Again that shadow flitted across her face. “You need some coffee?”
“I made some, but right now I don’t want to move. Pain pill is kicking in, and at this very moment the fire seems a long way away.”
“Want me to bring you some?”
“Please, if you want to talk to a guy who isn’t half brain-dead.”
“So it burns?” she said as she poured and brought him a mug of coffee, placing it within reach of his good left hand.
“Burns. Yeah. Sometimes it feels like it’s in a blacksmith’s forge and being hammered on. Not all the time, thank God. But right now...hey, that hand must belong to someone else.”
She laughed as if she felt it was expected, and he admitted he’d been hoping for it.
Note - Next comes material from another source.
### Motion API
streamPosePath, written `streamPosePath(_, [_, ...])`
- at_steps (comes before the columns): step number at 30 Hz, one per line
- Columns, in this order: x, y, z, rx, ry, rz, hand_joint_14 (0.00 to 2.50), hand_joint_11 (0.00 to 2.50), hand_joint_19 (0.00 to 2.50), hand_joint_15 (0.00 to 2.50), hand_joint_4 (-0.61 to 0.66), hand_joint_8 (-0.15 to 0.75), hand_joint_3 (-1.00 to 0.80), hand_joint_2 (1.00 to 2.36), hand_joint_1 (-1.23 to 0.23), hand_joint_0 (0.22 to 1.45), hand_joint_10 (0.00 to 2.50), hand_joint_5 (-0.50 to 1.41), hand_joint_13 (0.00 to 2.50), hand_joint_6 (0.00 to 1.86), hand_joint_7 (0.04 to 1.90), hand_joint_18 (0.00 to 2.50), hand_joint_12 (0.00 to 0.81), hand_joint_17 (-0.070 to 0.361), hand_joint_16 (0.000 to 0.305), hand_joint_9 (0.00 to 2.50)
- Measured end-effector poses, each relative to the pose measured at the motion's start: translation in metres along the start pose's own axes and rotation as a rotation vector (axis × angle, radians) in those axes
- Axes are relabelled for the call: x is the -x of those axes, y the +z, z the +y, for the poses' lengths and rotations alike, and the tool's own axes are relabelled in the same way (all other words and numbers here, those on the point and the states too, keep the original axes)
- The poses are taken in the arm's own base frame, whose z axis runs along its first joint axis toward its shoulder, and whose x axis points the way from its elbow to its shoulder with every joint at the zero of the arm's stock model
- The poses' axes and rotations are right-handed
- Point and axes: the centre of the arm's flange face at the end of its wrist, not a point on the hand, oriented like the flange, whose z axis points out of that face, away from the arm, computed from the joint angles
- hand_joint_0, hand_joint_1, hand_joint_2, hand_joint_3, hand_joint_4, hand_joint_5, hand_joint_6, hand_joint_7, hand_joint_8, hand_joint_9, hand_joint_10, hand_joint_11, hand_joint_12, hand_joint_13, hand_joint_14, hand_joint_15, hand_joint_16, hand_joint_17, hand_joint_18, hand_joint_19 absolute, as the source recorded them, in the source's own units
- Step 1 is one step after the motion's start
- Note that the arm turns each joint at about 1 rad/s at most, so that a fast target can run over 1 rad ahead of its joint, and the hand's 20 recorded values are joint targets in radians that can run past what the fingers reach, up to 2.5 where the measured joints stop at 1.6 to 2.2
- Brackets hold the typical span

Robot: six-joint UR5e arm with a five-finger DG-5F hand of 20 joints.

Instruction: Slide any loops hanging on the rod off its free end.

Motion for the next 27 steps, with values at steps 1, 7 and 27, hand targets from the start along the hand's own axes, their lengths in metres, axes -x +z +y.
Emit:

He liked the sound of her laugh. She should always laugh.
He grabbed the mug, realizing he was in danger of becoming sappy.
“So you learned to be a chameleon,” she remarked as she retreated to her desk chair. “How did your parents feel about that?”
“My folks were good people. More tolerant than some. When I adapted to the local culture, it was good for them, too.”
“I guess I can understand that. But what about later? The path you took?”
He paused,
sensing dangerous waters here. He resorted to the stock answer, even though he felt bad about not being able to share all the truth with her. “I traveled a lot for the State Department.”
Her face shadowed. “I see.”
And there he had to leave it. She already guessed or knew more than she should. Nor did the irony of it escape him. He was giving his cover story to his cover story. Life sometimes had a twisted sense of humor.
And thinking about cover stories brought him back to theirs. “We never hammered out our story,” he reminded her. “Nothing beyond that I was a guide you hired when you were hiking in the mountains. I need details that fit with what your friends might remember of that trip. Maybe some photos so I don’t stumble about what the area looks like.”
She raised her brows. “So there’s some place you’ve never been?”
“Quite a few, actually.” He summoned a smile for her benefit.
“I’ll bet most of them are within the borders of this country,” she said tartly. “Okay, then, get ready for the teacher to teach.”
She urged him to sit in her desk chair and carried over the chair he’d been sitting in for herself. Then she opened a folder of photos labeled “Coast Range.” Two hours later, he felt he had a good enough handle on what the area looked like, including some of the small towns at the foot of the mountains. She brought up a map that he memorized quickly, then told her that he would say he hadn’t grown up in that area, that he was a relatively recent arrival who had brought his guide skills from the Appalachian Trail.
“It’s all about not getting too specific,” he advised her. “Were there any particular stories that you shared with friends that I should know about?”
“Wait, have you walked the Appalachian Trail?”
“Portions of it as I had time, which wasn’t very often. Why?”
She put her chin in her hand, green eyes growing dreamy. “That was next on my list. What did you think of it?”
“I enjoyed it. It’s truly challenging in places. And not everybody attempts it without a guide. In theory you could do it alone, but not everyone is cut out for that. So you can get guides to lead small groups on hut-to-hut hikes, or even longer trips if you want.”